AI news

Salesforce this week announced it is adding integration with the large language models that Amazon Web Services (AWS) makes available via a managed Amazon Bedrock service.

Announced at the AWS re:Invent 2023 conference, Salesforce is extending the Einstein Trust Layer it has developed to enable its software-as-a-service (SaaS) applications to access artificial intelligence (AI) models to the application programming interface (API) that AWS provides to access both its own Titan LLMs as well as third-party LLMs from providers such as AI21 Labs, Anthropic and Stability AI.

In addition, Salesforce will expand its use of AWS, including compute, storage, data and AI technologies, to enable organizations to deploy Salesforce SaaS applications on public clouds using the Hyperforce framework the company has developed. Salesforce is also now making its SaaS applications available via the AWS Marketplace.

Finally, Salesforce is extending its Data Cloud platform to add support for data sharing across folders, objects and files stored in the Amazon Simple Storage Service (Amazon S3) in a way that can be centrally managed.

The overall goal is to provide Salesforce customers with access to a range of LLMs running on multiple clouds in a way that ensures accurate generative artificial intelligence (AI) results using tools that Salesforce has created to identify hallucinations and toxicity in AI models, says Patrick Stokes, executive vice president for product and industries marketing at Salesforce.

The Einstein Trust Layer also ensures that any Salesforce data used to extend an LLM is not retained by that model, adds Stokes.

Salesforce is moving toward providing a hybrid cloud computing environment that in addition to enabling organizations to deploy its applications on multiple clouds, including data centers managed by Salesforce, also provides access to multiple LLMs.
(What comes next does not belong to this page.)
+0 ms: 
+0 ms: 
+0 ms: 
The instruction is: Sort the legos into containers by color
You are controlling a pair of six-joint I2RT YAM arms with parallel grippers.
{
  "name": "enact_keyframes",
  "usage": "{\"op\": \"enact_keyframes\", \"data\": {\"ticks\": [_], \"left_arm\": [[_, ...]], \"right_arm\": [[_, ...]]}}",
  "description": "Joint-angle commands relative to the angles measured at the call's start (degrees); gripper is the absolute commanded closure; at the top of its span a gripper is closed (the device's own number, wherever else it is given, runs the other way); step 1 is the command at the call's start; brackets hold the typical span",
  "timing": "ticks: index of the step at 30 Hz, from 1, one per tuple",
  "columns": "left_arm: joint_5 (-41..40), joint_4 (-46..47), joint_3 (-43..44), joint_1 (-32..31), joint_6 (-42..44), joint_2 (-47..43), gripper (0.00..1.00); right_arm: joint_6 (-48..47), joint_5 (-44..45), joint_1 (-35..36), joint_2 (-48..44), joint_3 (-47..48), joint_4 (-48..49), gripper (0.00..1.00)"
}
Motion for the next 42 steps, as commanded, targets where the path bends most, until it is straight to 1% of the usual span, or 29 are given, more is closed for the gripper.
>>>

The goal is to ensure maximum flexibility as organizations increasingly employ multiple cloud computing environments, notes Stokes.

In general, organizations are starting to make a distinction between low-risk applications that invoke general-purpose LLMs that might hallucinate and mission-critical applications that need any output from an LLM to be verified. The Einstein Trust Layer ensures that results generated by an LLM that has been exposed to Salesforce data are as accurate as possible, says Stokes.

Rather than building its own foundational LLMs, Salesforce is opting to leverage multiple foundational LLMs that its customers can customize and extend. It’s still early days so far as usage of generative AI is concerned within business processes, but as generative AI continues to evolve organizations will need to frequently pivot as additional LLM advances are made.

Some organizations will also decide to build their own LLMs if they decide they need to maintain total control of their data, notes Stokes.

The Salesforce approach will enable organizations to mix and match LLMs that are optimized for various use cases. “Having a choice of foundational models is going to be critical,” says Stokes.

In effect, Salesforce has created its own orchestration framework for LLMs that organizations that standardize on its SaaS applications can employ to centrally manage LLM access. It’s not clear how many other SaaS application providers will follow suit, but it’s apparent that no matter how powerful any given LLM might be they are also already becoming increasingly disposable.